Efficient reduction of Kappa models by static inspection of the rule-set

When designing genetic circuits, the typical primitives used in major existing modelling formalisms are gene interaction graphs, where edges between genes denote either an activation or inhibition relation. However, when designing experiments, it is important to be precise about the low-level mechanistic details as to how each such relation is implemented. The rule-based modelling language Kappa allows to unambiguously specify mechanistic details such as DNA binding sites, dimerisation of transcription factors, or co-operative interactions. However, such a detailed description comes with complexity and computationally costly execution.
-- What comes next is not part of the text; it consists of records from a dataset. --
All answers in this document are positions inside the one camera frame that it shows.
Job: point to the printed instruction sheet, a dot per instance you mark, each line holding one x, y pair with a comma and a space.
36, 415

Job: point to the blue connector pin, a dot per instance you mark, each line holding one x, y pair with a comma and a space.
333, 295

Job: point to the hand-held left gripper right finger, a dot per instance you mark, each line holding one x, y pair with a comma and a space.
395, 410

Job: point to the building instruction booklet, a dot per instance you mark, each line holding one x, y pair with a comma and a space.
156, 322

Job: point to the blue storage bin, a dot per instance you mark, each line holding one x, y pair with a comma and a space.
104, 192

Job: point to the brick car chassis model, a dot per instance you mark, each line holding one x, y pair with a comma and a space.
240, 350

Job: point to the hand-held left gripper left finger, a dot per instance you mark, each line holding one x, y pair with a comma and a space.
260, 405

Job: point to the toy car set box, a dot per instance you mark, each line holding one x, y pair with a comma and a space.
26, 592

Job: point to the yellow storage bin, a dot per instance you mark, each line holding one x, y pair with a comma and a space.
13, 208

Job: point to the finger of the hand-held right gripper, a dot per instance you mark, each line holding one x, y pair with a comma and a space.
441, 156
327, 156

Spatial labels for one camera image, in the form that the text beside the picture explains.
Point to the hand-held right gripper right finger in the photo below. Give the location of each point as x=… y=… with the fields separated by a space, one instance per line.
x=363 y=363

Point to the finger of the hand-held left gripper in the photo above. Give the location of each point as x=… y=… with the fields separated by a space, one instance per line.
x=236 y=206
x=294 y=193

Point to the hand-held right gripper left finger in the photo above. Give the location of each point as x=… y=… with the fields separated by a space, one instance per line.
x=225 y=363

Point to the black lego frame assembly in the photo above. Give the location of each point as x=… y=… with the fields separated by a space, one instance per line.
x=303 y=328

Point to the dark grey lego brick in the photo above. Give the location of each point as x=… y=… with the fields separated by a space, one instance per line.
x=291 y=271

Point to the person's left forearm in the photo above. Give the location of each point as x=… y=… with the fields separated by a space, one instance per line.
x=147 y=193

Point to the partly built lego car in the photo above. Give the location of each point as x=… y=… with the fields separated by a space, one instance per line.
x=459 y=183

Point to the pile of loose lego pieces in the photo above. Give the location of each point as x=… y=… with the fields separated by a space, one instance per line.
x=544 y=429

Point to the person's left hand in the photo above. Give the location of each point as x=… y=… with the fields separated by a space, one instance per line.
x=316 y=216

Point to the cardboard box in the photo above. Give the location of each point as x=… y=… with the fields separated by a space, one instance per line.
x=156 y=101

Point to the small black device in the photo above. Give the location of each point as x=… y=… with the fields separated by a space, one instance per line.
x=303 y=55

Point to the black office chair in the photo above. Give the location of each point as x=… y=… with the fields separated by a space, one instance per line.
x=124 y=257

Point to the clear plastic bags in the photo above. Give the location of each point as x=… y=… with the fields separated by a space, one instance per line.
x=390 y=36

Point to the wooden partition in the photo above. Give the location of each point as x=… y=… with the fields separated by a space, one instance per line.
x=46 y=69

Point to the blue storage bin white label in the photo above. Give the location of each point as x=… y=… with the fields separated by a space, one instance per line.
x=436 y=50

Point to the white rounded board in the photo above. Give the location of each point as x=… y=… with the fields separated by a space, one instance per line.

We propose a general method for automatically transforming a rule-based program, by eliminating intermediate species and adjusting the rate constants accordingly. Our method consists of searching for those interaction patterns known to be amenable to equilibrium approximations (e.g. Michaelis-Menten scheme). The reduced model is efficiently obtained by static inspection over the rule-set, and it represents a particular theoretical limit of the original model. The Bhattacharyya distance is proposed as a metric to estimate the reduction error for a given observable. The tool is tested on a detailed rule-based model of a $\lambda$-phage switch, which lists $96$ rules and $16$ agents. The reduced model has $11$ rules and $5$ agents, and provides a dramatic reduction in simulation time of several orders of magnitude.